Judge Learned Hand said it best:
"La liberté réside dans le cœur des hommes et des femmes ; lorsqu'elle y meurt, aucune constitution, aucune loi, aucun tribunal ne peut la sauver ; aucune constitution, aucune loi, aucun tribunal ne peut même faire grand-chose pour l'aider. Tant qu'elle repose là, elle n'a besoin d'aucune constitution, d'aucune loi, d'aucun tribunal pour la sauver".
Les lois d'une société ne changent pas tant que sa culture ne change pas, en particulier dans une démocratie représentative pluraliste dotée d'une société civile dynamique comme les États-Unis. Le droit est en aval de la politique, et la politique est en aval de la culture. Ce point crucial est souligné par des libéraux de principe comme Lukianoff et Mchangama qui promeuvent une culture de la liberté d'expression. La liberté d'expression doit être considérée comme une valeur culturelle, et pas seulement comme les protections et les limitations du premier amendement. L'exceptionnalisme robuste de l'Amérique en matière de liberté d'expression existe en raison des normes culturelles, des habitudes d'esprit et de l'attitude du peuple américain.
My Name is Cancel Culture - video transcript
L'aspiration universelle à la liberté d'expression et de pensée est un sentiment puissant qui transcende toutes les frontières et constitue une part importante de l'expérience humaine.
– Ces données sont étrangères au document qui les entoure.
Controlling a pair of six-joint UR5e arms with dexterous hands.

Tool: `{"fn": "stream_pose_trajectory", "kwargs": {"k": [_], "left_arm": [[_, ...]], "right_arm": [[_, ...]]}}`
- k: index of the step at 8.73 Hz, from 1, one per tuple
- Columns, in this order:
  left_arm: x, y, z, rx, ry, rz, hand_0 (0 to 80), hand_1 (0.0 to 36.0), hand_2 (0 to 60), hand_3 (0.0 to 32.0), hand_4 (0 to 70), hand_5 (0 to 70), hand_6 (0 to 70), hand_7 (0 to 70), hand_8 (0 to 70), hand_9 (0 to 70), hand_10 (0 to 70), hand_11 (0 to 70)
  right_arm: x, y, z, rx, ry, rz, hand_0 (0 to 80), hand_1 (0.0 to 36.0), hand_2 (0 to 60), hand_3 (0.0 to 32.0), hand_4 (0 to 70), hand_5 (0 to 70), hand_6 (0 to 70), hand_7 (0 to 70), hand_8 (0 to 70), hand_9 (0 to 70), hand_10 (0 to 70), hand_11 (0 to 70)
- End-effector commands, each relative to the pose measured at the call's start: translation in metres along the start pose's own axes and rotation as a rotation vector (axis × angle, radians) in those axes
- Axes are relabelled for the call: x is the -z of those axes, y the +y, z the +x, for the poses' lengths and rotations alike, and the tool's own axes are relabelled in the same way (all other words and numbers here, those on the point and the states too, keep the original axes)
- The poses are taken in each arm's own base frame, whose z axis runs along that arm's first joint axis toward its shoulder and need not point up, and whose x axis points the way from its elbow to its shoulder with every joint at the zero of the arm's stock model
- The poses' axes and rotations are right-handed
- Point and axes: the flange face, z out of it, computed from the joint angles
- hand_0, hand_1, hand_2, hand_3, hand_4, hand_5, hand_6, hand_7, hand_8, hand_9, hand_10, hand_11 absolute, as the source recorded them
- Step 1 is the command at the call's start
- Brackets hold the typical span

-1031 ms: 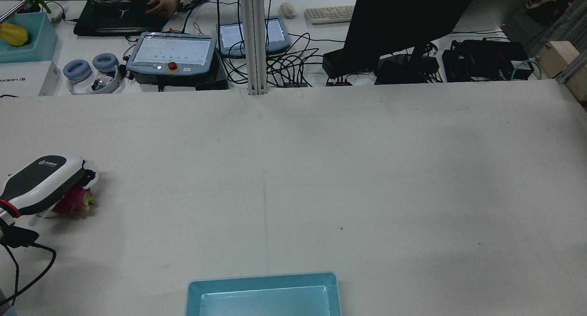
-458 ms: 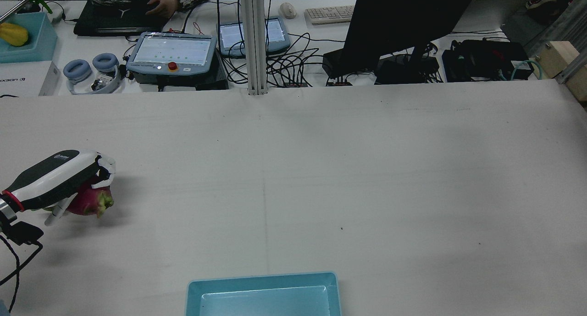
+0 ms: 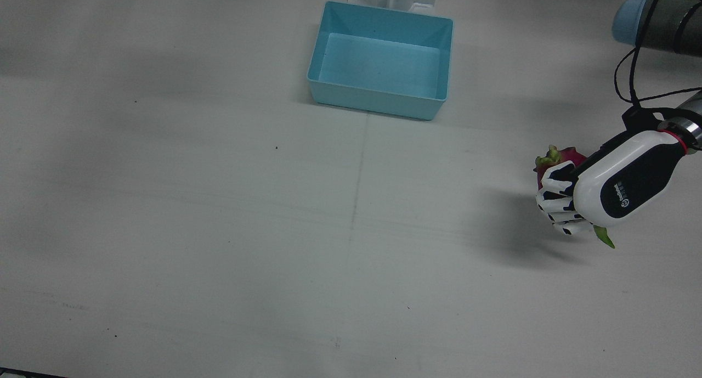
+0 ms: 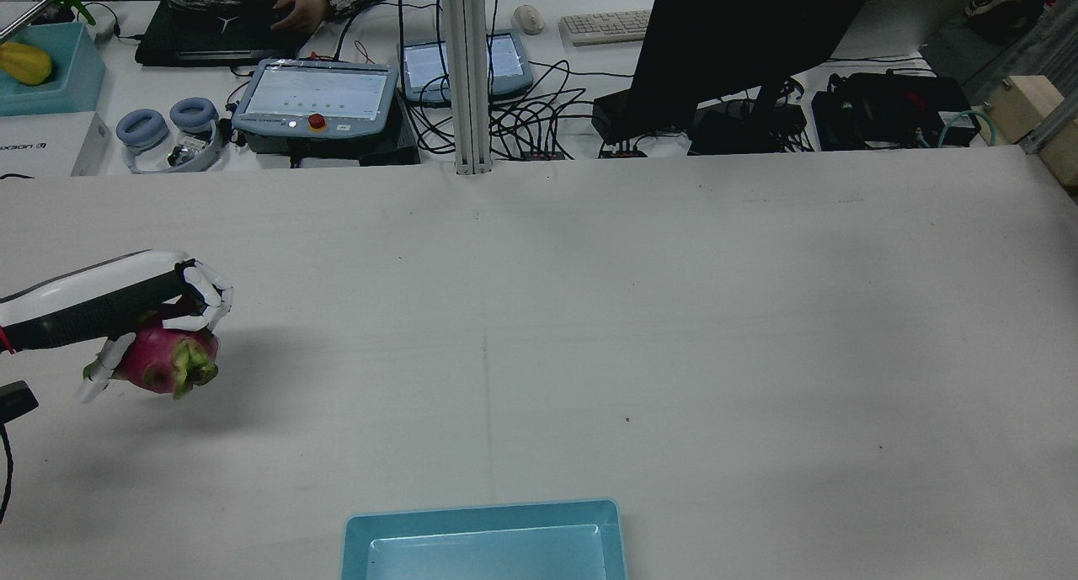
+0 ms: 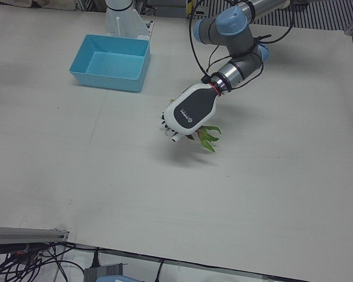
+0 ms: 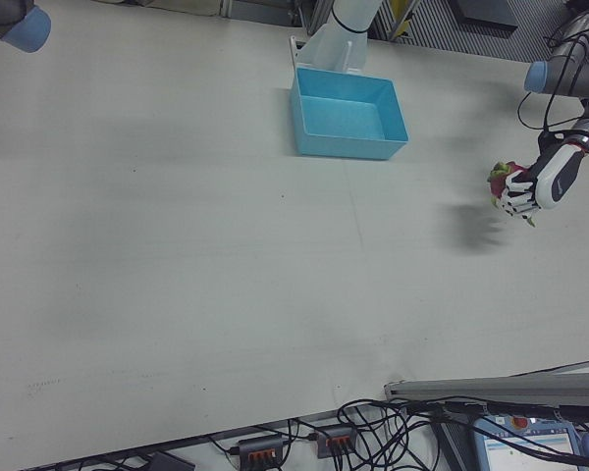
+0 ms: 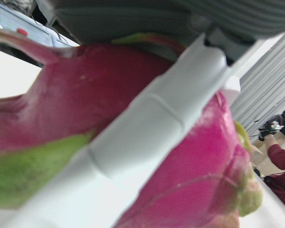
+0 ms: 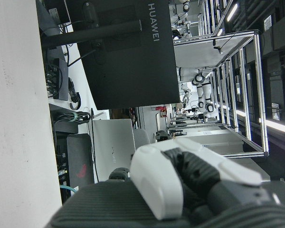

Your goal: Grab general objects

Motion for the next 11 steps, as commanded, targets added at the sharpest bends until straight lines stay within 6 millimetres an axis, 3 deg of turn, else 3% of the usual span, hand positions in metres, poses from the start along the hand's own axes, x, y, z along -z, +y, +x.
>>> {"fn": "stream_pose_trajectory", "kwargs": {"k": [1, 2, 3, 4, 5, 7, 9, 11], "left_arm": [[-0.016, 0.023, 0.023, 0.19, 0.072, -0.234, 80.0, 36.0, 60.0, 0.0, 70.0, 70.0, 70.0, 70.0, 70.0, 70.0, 70.0, 70.0], [-0.023, 0.035, 0.021, 0.22, 0.083, -0.273, 80.0, 36.0, 60.0, 0.0, 70.0, 70.0, 70.0, 70.0, 70.0, 70.0, 70.0, 70.0], [-0.034, 0.065, 0.019, 0.265, 0.096, -0.352, 80.0, 36.0, 60.0, 0.0, 70.0, 70.0, 70.0, 70.0, 70.0, 70.0, 70.0, 70.0], [-0.046, 0.11, 0.019, 0.331, 0.111, -0.439, 80.0, 36.0, 60.0, 0.0, 70.0, 70.0, 70.0, 70.0, 70.0, 70.0, 70.0, 70.0], [-0.048, 0.144, 0.031, 0.353, 0.125, -0.501, 80.0, 36.0, 60.0, 0.0, 70.0, 70.0, 70.0, 70.0, 70.0, 70.0, 70.0, 70.0], [-0.053, 0.195, 0.051, 0.385, 0.142, -0.585, 80.0, 36.0, 60.0, 0.0, 70.0, 70.0, 70.0, 70.0, 70.0, 70.0, 70.0, 70.0], [-0.07, 0.253, 0.046, 0.469, 0.168, -0.632, 80.0, 36.0, 60.0, 0.0, 70.0, 70.0, 70.0, 70.0, 70.0, 70.0, 70.0, 70.0], [-0.088, 0.28, 0.052, 0.508, 0.206, -0.648, 80.0, 36.0, 60.0, 0.0, 70.0, 70.0, 70.0, 70.0, 70.0, 70.0, 70.0, 70.0]], "right_arm": [[0.0, 0.0, 0.0, 0.0, -0.001, 0.0, 0.0, 0.0, 0.0, 0.0, 0.0, 0.0, 0.0, 0.0, 0.0, 0.0, 0.0, 0.0], [0.0, 0.0, 0.0, 0.0, -0.001, 0.0, 0.0, 0.0, 0.0, 0.0, 0.0, 0.0, 0.0, 0.0, 0.0, 0.0, 0.0, 0.0], [0.001, -0.001, 0.0, 0.0, 0.0, 0.001, 0.0, 0.0, 0.0, 0.0, 0.0, 0.0, 0.0, 0.0, 0.0, 0.0, 0.0, 0.0], [0.0, 0.0, 0.0, 0.0, -0.001, 0.0, 0.0, 0.0, 0.0, 0.0, 0.0, 0.0, 0.0, 0.0, 0.0, 0.0, 0.0, 0.0], [0.0, 0.0, 0.0, 0.0, 0.0, 0.0, 0.0, 0.0, 0.0, 0.0, 0.0, 0.0, 0.0, 0.0, 0.0, 0.0, 0.0, 0.0], [0.0, 0.0, 0.0, 0.0, 0.0, 0.0, 0.0, 0.0, 0.0, 0.0, 0.0, 0.0, 0.0, 0.0, 0.0, 0.0, 0.0, 0.0], [0.0, 0.0, 0.0, 0.0, 0.0, 0.0, 0.0, 0.0, 0.0, 0.0, 0.0, 0.0, 0.0, 0.0, 0.0, 0.0, 0.0, 0.0], [0.0, 0.0, -0.001, 0.0, -0.001, 0.0, 0.0, 0.0, 0.0, 0.0, 0.0, 0.0, 0.0, 0.0, 0.0, 0.0, 0.0, 0.0]]}}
Au fond, la liberté d'expression est une cause à la fois politique et morale, pour laquelle il faut se battre, qu'il faut défendre et étendre dans un effort constant et en constante évolution à chaque génération. Mchangama nous rappelle que la liberté d'expression n'est pas un simple concept abstrait, mais qu'elle a été mise à l'épreuve pendant des millénaires et que "malgré tous ses défauts, un monde moins libre d'expression sera aussi moins tolérant, démocratique, éclairé, innovant, libre et amusant".
Nous serions bien avisés de nous souvenir de notre première liberté, de la célébrer, de l'exercer et d'œuvrer pour qu'elle ne disparaisse jamais.
Aaron Tao é um profissional de tecnologia, bibliófilo e escritor que trabalha em Austin, Texas. Seus escritos sobre liberdades civis, liberdade econômica e empreendedorismo foram publicados pela Revista Areo, Merion West, Quillete, a Fundação para a Educação Econômica, o Instituto Independente e muito mais.
Ele tem mestrado pela McCombs School of Business da Universidade do Texas em Austin e bacharelado pela Case Western Reserve University.
Seus hobbies pessoais incluem correr, levantar pesos, atirar, encontrar as melhores churrascarias e ler de tudo, desde ficção científica até história.